LONDON: British women and children captured in Syria after the collapse of Daesh are being held in “barbaric” conditions and have had their UK citizenships withdrawn, a report has revealed.
About 15 women and 35 children from Britain are being detained by Kurdish forces in two camps, along with thousands of other women and children from Syria and around the world.
The report, by London-based charity Rights and Security International, warns that the camps are “Europe’s equivalent of Guantanamo Bay.”
The report claims that British intelligence officials regularly enter the camps, and that once individuals are identified, their UK citizenship is usually withdrawn.
The findings come as lawyers for Shamima Begum appealed to the UK Supreme Court for her right to challenge the removal of her British citizenship.
The report claims that conditions in the camps are “fundamentally unsafe” and involve “cruel, inhumane and degrading treatment.” The charity sent a researcher into the camps to gather evidence earlier this year.
In one of the camps, an average of 25 detainees per month have died, with children living in tents and suffering from malnutrition, dehydration and hypothermia. Some have died in fires or have been killed in fights, the report claims.
Guards have allegedly shot and sexually abused camp prisoners, and are ordered to forcibly remove boys from their mothers when they reach the age of 10.
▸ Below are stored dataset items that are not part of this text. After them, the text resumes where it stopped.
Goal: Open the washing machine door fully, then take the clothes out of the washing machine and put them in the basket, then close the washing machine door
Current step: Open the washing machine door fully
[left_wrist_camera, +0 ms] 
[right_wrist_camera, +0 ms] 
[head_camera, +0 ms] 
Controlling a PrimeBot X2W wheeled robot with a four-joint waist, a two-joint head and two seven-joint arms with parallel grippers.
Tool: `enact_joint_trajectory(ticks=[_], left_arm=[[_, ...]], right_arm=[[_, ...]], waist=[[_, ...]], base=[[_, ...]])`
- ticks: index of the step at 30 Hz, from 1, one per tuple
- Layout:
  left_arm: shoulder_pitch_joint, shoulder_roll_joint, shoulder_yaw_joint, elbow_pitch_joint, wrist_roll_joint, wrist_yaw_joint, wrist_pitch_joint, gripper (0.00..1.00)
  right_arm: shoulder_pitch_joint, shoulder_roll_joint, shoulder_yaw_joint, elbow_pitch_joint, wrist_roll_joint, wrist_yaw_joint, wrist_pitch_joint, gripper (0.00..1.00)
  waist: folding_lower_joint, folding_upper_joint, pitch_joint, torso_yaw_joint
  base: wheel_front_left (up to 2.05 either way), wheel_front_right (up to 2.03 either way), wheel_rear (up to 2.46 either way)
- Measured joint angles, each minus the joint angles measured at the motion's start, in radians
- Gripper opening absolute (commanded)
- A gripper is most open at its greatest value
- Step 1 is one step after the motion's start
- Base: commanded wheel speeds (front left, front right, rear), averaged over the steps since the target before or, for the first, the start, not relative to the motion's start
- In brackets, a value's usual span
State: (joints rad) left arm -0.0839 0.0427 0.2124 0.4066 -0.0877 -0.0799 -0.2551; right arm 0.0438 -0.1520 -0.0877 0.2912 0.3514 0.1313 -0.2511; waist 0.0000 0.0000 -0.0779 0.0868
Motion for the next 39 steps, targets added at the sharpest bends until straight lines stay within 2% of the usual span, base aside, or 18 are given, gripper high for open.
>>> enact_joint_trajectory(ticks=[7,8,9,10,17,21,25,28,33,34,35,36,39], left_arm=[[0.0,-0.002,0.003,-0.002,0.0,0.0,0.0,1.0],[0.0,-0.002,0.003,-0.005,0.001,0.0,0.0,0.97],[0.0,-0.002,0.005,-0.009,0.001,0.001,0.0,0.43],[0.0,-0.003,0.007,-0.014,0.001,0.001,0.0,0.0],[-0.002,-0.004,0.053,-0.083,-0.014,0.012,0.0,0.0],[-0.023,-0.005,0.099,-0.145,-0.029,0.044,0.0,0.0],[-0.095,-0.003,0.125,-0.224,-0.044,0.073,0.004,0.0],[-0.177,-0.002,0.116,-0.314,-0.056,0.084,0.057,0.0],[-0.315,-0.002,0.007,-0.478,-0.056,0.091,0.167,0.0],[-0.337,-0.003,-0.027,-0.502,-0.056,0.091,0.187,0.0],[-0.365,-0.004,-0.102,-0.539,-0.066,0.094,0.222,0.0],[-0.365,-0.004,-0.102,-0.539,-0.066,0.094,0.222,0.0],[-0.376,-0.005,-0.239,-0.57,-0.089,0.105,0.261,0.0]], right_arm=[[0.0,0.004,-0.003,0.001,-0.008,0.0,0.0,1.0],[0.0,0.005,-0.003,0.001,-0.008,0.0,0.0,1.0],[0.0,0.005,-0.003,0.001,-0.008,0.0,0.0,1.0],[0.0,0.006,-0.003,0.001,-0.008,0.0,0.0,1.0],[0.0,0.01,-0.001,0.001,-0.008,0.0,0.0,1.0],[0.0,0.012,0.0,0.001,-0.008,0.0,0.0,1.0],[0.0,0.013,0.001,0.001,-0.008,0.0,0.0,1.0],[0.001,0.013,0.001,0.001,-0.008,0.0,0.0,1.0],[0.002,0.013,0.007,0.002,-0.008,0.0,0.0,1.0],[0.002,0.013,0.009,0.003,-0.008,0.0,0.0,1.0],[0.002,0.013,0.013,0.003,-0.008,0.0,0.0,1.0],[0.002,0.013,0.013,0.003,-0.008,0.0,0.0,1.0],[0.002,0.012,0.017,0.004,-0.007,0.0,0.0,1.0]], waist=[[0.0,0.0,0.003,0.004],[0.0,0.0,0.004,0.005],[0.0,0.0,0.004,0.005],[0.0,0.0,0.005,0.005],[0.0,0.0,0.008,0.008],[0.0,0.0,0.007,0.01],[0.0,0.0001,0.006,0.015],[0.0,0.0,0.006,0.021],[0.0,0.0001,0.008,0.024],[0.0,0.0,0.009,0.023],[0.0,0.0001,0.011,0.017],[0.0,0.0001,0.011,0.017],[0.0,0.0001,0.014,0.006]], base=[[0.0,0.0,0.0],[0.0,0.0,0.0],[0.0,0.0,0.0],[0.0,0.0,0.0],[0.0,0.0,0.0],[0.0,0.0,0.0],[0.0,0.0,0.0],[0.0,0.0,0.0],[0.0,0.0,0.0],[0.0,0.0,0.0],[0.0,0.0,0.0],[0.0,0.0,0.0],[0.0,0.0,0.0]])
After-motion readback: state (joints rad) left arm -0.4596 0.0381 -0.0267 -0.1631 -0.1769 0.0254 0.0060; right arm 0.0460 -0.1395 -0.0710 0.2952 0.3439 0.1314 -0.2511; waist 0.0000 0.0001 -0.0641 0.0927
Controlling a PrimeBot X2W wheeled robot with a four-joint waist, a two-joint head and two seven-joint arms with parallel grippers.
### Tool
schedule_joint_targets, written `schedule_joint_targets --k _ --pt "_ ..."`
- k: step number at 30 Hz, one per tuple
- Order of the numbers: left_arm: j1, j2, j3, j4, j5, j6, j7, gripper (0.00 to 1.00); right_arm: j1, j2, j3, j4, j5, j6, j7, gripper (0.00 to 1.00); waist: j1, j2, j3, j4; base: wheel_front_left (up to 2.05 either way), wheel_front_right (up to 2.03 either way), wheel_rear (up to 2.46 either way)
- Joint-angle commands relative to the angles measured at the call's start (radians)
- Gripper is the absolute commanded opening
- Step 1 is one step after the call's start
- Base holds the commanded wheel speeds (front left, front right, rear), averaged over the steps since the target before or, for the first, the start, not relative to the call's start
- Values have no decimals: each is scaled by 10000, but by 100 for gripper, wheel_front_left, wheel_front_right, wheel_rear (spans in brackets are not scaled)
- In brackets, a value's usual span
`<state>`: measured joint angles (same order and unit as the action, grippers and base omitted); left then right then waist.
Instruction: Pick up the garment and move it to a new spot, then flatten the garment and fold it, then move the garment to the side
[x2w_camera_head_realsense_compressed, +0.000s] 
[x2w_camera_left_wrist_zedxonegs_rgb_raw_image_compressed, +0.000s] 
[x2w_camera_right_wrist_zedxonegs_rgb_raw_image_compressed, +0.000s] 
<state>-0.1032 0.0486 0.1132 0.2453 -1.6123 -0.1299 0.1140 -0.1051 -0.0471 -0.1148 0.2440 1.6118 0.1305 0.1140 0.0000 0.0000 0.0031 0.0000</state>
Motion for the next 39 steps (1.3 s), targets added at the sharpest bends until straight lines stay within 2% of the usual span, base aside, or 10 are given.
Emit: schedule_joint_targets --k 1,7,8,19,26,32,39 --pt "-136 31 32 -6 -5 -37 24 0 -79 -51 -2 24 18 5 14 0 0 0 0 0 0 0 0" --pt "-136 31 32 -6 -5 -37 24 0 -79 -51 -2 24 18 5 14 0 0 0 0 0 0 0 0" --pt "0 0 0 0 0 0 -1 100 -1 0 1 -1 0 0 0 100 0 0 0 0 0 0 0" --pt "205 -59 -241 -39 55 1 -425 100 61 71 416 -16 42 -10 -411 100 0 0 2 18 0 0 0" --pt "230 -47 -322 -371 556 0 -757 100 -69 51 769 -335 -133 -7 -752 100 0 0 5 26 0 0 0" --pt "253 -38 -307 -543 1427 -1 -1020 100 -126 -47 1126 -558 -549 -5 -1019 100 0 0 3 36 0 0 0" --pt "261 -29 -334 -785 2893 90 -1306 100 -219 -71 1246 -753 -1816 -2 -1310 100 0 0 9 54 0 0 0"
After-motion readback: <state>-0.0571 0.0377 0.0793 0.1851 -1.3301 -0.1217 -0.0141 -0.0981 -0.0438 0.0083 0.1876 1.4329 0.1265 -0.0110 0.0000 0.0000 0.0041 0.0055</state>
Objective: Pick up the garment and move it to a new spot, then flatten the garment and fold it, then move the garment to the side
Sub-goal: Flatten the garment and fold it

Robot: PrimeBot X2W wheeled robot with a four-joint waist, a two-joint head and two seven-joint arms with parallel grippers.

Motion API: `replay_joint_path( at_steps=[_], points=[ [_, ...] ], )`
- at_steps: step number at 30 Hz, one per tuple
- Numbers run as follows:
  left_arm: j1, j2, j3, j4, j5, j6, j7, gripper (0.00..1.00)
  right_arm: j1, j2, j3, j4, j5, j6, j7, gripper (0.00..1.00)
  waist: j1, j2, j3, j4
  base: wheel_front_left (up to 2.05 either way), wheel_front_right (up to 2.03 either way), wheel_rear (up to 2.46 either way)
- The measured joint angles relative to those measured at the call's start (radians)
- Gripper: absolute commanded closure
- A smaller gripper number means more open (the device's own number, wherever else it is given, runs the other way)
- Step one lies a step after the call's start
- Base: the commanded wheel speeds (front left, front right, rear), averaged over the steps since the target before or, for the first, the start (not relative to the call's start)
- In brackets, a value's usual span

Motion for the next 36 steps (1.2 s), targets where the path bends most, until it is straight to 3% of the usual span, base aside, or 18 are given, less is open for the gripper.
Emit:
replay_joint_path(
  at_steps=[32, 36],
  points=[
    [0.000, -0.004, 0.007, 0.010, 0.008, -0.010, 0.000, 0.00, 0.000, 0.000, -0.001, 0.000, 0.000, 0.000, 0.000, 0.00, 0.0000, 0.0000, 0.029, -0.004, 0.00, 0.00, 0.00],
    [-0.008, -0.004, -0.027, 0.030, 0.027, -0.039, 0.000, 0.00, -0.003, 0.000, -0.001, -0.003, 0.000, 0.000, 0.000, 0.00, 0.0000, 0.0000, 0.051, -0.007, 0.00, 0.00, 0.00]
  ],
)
“The camps in which they are being held are fundamentally unsafe environments in which physical violence is common, the conditions are barbaric, and psychological trauma is rife,” the report said.
Women are also placed in solitary confinement for months if involved in unrest or caught using a mobile phone.
The charity has urged European countries to fulfil their “legal, political and moral responsibilities and immediately repatriate their citizens.”
As part of the Begum case, government documents were revealed that show the UK regards British women in the camps as a “national security risk.”
The UK Home Office has said “there are no substantial grounds” to think Begum faced “a real risk of mistreatment” during her detention in Syria.
The two camps are run by the Kurdish Autonomous Administration of North and East Syria — Europe’s ally against Daesh in the region. Some detainees have been repatriated, including some British children.
“This is Europe’s Guantanamo, but for children. It beggars belief that the UK, who rightly condemned the abuses of Guantanamo Bay, now stands by and let children, including a newborn British baby, die. Now these women and children face another brutal winter with more deaths,” said Yasmine Ahmed, executive director of Rights and Security International.
“The claim that it is safer to leave women and children in the camps flies in the face of security experts who say that the real security risk comes from leaving these women and children in the detention camps where they are vulnerable to radicalization, and where their dire conditions can serve as a recruitment tool,” she added.
“Have we learned nothing from the last 20 years on the war on terror? When we place people outside the law, when we deny them rights, treat them with brutality and without humanity, we not only undermine the values we are fighting for but we make ourselves and the world less safe, not more.”
Ahmed said the UK government is using removal of citizenship “in a far more systematic way” than other European countries.
Richard Barrett, former MI6 director of global counterterrorism who was interviewed in the report, said: “The longer they stay without proper assessment of their mental and physical health or their attitudes towards their families, communities and countries, the more unpredictable they will become. And the more difficult it will be to determine what they’re going to do.”
Responding to the findings, A UK government spokesperson said: “Depriving someone of their British citizenship is never a decision that is taken lightly, but our priority is always to ensure the safety and security of the UK.
“We have also made it clear that we are willing to repatriate orphans and unaccompanied British children from Syria where feasible and where there is no risk to UK national security. Every request for consular assistance is considered on a case-by-case basis.
“The UK is at the forefront of the humanitarian response in Syria, contributing more than £3 billion ($4 billion) and funding supplies such as food, water, healthcare and shelter, including in camps.”